> **Work request**
Word for word, restate the lines of the data from the first through the one containing "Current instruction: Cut", and nothing else.

Stored items from a collection
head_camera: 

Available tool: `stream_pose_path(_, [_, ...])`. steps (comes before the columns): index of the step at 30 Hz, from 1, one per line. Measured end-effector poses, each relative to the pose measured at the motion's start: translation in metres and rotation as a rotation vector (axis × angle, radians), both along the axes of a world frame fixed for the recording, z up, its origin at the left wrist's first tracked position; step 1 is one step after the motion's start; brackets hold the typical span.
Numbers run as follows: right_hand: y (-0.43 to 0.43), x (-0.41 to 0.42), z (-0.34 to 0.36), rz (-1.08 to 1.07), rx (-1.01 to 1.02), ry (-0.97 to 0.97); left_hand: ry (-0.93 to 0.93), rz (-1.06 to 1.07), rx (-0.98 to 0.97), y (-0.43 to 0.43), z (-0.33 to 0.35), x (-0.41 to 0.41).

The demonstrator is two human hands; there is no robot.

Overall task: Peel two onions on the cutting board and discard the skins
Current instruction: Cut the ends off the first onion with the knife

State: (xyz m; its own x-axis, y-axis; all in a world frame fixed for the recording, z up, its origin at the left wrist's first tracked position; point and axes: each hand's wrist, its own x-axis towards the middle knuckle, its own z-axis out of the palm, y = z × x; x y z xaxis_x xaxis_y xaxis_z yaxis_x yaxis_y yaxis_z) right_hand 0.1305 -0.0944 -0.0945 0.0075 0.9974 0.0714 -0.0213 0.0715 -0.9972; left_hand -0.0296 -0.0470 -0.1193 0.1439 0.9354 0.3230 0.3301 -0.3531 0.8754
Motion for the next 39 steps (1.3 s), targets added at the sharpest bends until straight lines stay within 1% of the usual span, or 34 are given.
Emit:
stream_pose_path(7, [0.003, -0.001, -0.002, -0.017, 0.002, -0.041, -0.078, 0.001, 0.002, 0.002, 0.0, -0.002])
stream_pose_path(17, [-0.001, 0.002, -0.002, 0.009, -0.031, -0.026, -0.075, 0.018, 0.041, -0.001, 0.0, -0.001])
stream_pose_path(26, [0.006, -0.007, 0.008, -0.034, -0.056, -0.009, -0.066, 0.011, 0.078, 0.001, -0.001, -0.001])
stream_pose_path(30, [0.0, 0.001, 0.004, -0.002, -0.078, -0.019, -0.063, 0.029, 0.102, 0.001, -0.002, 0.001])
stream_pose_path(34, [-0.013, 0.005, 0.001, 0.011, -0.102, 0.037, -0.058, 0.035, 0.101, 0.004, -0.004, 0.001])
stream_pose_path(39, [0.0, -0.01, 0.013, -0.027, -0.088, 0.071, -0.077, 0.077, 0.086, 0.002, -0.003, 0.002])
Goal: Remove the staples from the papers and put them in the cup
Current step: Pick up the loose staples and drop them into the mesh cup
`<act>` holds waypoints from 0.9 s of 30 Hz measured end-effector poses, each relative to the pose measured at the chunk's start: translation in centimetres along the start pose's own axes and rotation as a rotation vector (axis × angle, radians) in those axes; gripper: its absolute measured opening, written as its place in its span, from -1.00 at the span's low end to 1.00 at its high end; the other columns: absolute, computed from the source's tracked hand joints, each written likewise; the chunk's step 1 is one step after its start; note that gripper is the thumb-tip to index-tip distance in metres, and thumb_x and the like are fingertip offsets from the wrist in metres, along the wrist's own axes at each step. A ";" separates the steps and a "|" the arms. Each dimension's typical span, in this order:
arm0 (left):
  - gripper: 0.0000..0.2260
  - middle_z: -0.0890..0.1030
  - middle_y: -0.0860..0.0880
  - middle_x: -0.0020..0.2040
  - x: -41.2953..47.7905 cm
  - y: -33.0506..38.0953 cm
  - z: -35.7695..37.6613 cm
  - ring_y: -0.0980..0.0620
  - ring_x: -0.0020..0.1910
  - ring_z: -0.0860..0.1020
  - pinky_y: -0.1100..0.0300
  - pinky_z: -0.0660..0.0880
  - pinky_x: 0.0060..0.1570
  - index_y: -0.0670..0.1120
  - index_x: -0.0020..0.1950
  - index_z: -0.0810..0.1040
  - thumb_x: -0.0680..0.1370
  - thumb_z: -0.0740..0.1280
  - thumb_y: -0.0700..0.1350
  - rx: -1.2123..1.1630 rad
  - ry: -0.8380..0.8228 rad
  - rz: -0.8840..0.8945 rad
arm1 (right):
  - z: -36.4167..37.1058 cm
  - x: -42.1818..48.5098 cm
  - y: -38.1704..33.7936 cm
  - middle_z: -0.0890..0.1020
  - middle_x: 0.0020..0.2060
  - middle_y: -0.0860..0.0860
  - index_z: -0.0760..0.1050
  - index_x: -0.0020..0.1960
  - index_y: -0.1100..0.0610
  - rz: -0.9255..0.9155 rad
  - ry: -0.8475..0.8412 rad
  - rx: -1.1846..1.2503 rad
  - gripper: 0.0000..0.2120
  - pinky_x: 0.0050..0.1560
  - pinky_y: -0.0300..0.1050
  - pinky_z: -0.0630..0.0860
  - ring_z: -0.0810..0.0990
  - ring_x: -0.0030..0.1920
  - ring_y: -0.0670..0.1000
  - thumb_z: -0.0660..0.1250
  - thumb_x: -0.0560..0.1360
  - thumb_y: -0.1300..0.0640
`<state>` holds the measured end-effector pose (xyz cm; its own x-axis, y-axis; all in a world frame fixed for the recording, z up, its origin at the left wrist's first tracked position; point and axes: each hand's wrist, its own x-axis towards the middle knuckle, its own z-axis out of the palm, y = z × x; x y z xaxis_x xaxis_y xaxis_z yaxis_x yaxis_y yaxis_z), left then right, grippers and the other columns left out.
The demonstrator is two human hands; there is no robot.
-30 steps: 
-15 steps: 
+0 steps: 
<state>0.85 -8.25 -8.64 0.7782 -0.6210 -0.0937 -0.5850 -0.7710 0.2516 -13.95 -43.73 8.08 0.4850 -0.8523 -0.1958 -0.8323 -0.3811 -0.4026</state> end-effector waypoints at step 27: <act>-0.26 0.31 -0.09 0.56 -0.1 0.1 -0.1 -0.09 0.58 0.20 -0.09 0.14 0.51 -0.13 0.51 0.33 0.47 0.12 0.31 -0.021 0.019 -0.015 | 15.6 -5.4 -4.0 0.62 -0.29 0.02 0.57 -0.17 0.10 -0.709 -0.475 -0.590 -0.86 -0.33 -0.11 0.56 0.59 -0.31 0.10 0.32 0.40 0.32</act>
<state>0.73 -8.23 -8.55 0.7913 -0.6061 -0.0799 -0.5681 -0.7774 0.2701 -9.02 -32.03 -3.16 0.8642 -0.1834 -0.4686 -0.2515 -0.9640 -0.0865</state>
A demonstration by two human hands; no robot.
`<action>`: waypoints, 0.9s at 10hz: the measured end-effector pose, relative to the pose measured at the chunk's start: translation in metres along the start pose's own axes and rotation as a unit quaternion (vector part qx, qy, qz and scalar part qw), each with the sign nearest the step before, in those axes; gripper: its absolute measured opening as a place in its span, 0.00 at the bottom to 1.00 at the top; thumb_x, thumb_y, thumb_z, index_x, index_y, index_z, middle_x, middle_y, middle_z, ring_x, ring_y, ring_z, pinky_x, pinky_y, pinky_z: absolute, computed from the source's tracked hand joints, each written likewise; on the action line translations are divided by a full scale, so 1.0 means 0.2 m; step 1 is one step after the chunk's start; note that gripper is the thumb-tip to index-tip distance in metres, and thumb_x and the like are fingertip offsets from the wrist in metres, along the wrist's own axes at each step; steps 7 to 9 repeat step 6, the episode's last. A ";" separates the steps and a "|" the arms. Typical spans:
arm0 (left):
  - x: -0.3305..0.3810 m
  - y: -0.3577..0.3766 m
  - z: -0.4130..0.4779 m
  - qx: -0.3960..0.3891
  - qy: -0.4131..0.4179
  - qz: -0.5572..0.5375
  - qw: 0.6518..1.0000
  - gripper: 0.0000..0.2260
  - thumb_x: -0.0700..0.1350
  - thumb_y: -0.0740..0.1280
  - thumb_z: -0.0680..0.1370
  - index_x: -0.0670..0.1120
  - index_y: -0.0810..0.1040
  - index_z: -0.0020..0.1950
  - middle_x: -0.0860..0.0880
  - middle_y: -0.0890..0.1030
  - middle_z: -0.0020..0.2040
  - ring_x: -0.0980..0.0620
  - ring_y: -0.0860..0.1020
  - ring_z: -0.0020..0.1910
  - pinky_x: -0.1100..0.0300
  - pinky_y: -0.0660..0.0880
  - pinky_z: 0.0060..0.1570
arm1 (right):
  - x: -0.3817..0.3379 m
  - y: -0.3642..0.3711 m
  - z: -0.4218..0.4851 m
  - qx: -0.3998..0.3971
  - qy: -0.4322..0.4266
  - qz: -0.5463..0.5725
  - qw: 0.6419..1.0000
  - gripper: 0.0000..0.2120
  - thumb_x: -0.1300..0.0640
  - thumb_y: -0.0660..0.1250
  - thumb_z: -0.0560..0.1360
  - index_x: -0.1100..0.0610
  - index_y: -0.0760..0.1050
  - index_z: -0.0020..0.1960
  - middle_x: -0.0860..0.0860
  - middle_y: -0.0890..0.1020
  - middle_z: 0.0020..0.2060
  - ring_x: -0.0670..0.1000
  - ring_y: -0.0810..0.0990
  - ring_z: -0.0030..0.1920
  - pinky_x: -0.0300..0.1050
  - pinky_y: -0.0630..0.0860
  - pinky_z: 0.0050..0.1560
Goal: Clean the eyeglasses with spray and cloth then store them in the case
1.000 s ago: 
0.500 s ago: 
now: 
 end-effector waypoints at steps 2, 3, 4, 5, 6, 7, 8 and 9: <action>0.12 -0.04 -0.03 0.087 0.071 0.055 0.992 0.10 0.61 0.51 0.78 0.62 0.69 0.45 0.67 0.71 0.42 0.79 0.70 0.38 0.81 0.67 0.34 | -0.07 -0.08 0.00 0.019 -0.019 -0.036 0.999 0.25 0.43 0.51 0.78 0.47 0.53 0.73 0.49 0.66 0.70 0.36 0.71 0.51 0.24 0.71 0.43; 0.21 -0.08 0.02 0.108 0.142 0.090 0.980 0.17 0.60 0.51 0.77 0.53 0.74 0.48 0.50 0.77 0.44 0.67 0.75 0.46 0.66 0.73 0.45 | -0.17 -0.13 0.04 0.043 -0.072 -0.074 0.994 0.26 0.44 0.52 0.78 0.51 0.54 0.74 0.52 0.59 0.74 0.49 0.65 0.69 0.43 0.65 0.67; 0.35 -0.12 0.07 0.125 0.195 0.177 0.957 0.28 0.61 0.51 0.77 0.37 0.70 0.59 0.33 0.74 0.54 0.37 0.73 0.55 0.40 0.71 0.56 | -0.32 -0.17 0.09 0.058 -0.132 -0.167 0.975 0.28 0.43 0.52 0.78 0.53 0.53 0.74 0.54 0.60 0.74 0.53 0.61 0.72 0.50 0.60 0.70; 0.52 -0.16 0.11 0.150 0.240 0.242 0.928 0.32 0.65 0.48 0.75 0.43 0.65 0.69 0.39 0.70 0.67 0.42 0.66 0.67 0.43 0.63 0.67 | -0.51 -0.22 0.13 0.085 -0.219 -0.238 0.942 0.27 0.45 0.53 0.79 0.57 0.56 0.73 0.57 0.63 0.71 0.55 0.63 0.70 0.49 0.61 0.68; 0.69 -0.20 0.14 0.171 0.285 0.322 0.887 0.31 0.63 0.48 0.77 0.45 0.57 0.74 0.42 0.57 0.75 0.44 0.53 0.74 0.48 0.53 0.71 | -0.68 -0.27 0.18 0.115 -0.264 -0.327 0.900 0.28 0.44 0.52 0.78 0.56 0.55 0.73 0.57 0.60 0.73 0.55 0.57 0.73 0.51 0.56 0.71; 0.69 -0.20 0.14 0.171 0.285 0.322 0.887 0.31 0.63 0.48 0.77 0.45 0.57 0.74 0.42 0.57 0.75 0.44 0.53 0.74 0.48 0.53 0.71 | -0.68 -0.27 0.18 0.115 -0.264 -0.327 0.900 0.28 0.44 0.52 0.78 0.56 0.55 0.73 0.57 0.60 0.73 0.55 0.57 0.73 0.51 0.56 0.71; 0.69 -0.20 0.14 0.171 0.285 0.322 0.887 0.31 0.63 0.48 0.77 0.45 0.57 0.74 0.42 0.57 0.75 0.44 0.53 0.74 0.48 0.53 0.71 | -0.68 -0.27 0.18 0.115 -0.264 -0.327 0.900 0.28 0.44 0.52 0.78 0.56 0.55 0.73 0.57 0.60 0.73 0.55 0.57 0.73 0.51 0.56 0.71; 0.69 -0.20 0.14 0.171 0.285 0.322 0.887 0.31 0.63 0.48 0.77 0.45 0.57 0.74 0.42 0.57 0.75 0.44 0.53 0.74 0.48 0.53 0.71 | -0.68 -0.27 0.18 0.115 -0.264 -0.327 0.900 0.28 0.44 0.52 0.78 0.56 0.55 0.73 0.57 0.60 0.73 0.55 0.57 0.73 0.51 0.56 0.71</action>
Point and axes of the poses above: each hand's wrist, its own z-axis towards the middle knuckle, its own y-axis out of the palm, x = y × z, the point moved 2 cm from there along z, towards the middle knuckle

> **Exercise response**
head_camera: 

Available tool: `stream_pose_path(_, [_, ...])`. steps (comes before the columns): index of the step at 30 Hz, from 1, one per line. Measured end-effector poses, each relative to the pose measured at the motion's start: translation in metres and rotation as a rotation vector (axis × angle, radians), both along the axes of a world frame fixed for the recording, z up, its origin at the left wrist's first tracked position; step 1 is one step after the motion's start; brackets hold the typical span.
Numbers run as follows: right_hand: y (-0.43 to 0.43), x (-0.41 to 0.42), z (-0.34 to 0.36), rz (-1.08 to 1.07), rx (-1.01 to 1.02), ry (-0.97 to 0.97); left_hand: ry (-0.93 to 0.93), rz (-1.06 to 1.07), rx (-0.98 to 0.97), y (-0.43 to 0.43), z (-0.33 to 0.35), x (-0.41 to 0.41).

The demonstrator is two human hands; there is no robot.

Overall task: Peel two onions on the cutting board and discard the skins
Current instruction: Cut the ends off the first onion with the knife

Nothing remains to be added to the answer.